First, I want to congratulate the authors for this highly interesting paper proposing a new class of hybrid Bayesian networks and proving that they can be learned from data (both parameters and the structure) and that it is possible to make inference by means of a sampling Monte Carlo procedure. The results are highly significant, not only by the new proposals to analyze and extract information from data, but also because they open a new field of possibilities to improve the expressiveness of probabilistic graphical models.

Bayesian networks have experienced a huge growth in the past decades, including many applications in different fields. There are three main reasons for this success:

  1. 1.

    They do not only encode quantitative information, but also qualitative information which can be interpreted in terms of conditional independence relationships between problem variables (Pearl 1988), and in some situations as causality relationships (Pearl 2009).

  2. 2.

    The models can be built with the help of experts providing conditional independence and/or causal relationships, but also learned from data, both the qualitative part and the parameters (Neapolitan 2004.)

  3. 3.

    There are efficient algorithms to compute conditional probabilities from these models, both exact and approximate, even in cases involving a very large number of variables (Koller and Friedman 2009). Exact algorithms are based on local computation techniques which are very efficient if the directed acyclic graph of a Bayesian network is sparse.
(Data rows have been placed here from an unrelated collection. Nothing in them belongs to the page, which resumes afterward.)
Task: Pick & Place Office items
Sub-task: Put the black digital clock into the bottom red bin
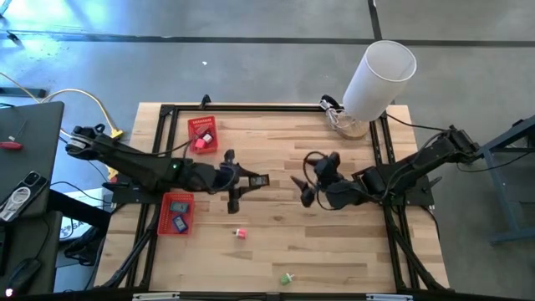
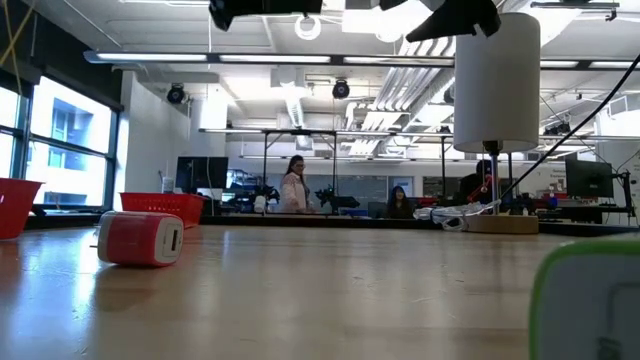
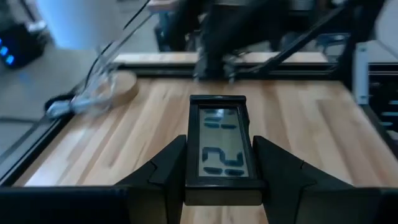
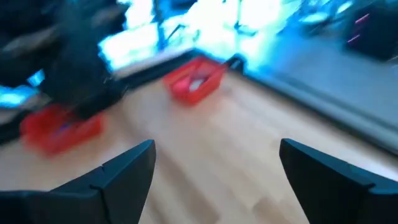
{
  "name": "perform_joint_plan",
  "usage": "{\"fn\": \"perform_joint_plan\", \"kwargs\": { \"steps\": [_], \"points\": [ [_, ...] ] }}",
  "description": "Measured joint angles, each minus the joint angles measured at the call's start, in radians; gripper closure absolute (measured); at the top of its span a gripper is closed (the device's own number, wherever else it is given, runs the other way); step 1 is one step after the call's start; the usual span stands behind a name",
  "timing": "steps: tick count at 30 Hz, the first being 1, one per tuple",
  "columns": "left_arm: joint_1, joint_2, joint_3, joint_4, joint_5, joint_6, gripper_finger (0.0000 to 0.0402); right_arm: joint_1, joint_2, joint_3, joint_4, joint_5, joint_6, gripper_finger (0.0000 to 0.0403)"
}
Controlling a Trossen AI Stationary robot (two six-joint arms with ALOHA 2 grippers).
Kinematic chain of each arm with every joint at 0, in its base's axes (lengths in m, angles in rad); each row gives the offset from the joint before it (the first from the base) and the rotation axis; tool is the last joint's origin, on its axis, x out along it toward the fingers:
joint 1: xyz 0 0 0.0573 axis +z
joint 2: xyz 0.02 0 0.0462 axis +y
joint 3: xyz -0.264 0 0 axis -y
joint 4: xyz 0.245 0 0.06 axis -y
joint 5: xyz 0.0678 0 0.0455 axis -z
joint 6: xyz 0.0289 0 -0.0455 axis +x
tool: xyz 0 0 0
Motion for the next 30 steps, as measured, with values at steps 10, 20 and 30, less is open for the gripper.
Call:
{"fn": "perform_joint_plan", "kwargs": {
  "steps": [10,20,30],
  "points": [
    [-0.069,0.051,0.000,0.073,-0.002,0.015,0.0258,-0.020,0.015,0.000,0.250,-0.452,-0.338,0.0072],
    [-0.130,0.052,0.000,0.141,-0.003,-0.049,0.0258,-0.001,0.178,-0.001,0.458,-0.411,-0.740,0.0072],
    [-0.145,0.126,0.002,0.136,-0.008,-0.074,0.0258,0.015,0.225,-0.001,0.613,-0.473,-0.837,0.0084]
  ]
}}
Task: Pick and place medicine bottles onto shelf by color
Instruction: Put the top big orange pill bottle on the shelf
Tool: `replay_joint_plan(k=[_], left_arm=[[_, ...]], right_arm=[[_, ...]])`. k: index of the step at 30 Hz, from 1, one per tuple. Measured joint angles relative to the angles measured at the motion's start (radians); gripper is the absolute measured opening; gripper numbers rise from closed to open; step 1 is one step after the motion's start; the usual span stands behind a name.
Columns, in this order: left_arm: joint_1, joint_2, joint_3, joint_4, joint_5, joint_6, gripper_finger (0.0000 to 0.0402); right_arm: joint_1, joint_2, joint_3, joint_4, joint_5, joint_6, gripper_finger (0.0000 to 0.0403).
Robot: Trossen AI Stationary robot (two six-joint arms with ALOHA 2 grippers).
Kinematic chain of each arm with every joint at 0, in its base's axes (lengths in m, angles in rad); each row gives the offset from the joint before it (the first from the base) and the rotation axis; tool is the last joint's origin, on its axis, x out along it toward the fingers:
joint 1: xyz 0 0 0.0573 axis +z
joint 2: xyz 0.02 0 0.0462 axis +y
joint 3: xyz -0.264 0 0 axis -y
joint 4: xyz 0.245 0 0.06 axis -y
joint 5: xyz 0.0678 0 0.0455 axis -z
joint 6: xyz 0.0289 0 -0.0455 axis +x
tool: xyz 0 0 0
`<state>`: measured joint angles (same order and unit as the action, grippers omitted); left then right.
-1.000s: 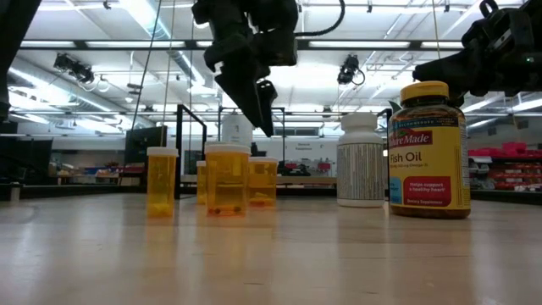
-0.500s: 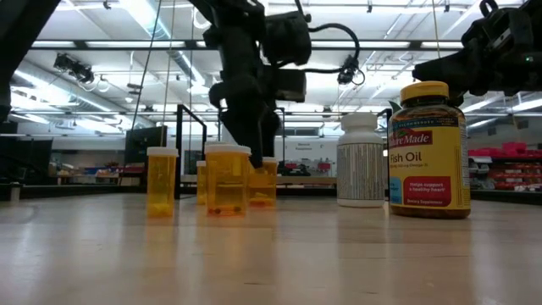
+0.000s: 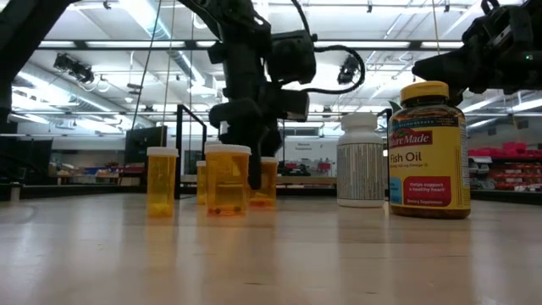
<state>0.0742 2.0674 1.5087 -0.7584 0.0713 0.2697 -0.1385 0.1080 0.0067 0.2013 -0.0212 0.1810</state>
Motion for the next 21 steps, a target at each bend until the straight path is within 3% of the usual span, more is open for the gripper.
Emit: replay_joint_plan(k=[16, 21], left_arm=[[0.002, 0.003, 0.001, 0.007, -0.026, 0.004, 0.0203], [0.009, 0.003, 0.001, 0.002, -0.026, 0.004, 0.0192]], right_arm=[[0.000, 0.005, 0.000, 0.015, 0.002, 0.000, 0.0057], [0.000, 0.005, 0.000, 0.015, 0.002, 0.000, 0.0057]])
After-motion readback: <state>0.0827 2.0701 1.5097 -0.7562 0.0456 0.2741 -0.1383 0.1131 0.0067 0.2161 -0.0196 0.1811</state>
Being important the third reason, perhaps it has been given too much importance in relation to reasons 2 and 3, in such a way that it has been an obstacle to the development of more expressive models, in particular in the case of hybrid Bayesian networks, containing discrete and continuous variables. So, traditionally only conditional linear Gaussian models have been considered and more general models have been proposed but limited by the premise of the existence of exact propagation algorithms, as the MTE potentials (Rumí et al. 2006). This paper is important, as it goes in the direction of being released from the existence of exact propagation algorithms in order to improve the construction of models which can be more faithful to a given dataset. The authors show that it is possible to use very general nonparametric conditional distributions, in such a way that they can be effectively estimated from data, and that it is also possible, to learn which is the most appropriate distribution, nonparametric or Gaussian for each variable. This is proven in the extensive experimental part of the paper. The price is that there are not available exact inference algorithms, but it is shown that it is possible to apply approximate Monte Carlo methods. More concrete comments for the different parts of the paper follow.

1 The semiparametric model

It is a great idea to use a nonparametric model to estimate the conditional densities, but at the same time not to lose the capability of using conditional Gaussian distributions when they are more appropriate. In that sense and as authors write in the Conclusions section, other families of parametric densities can be incorporated into this framework. Also, the limitation of the discrete variables with no continuous parents seems a bit artificial, as far as it is possible to apply approximate computation procedures. So, a new range of possibilities are open for the future.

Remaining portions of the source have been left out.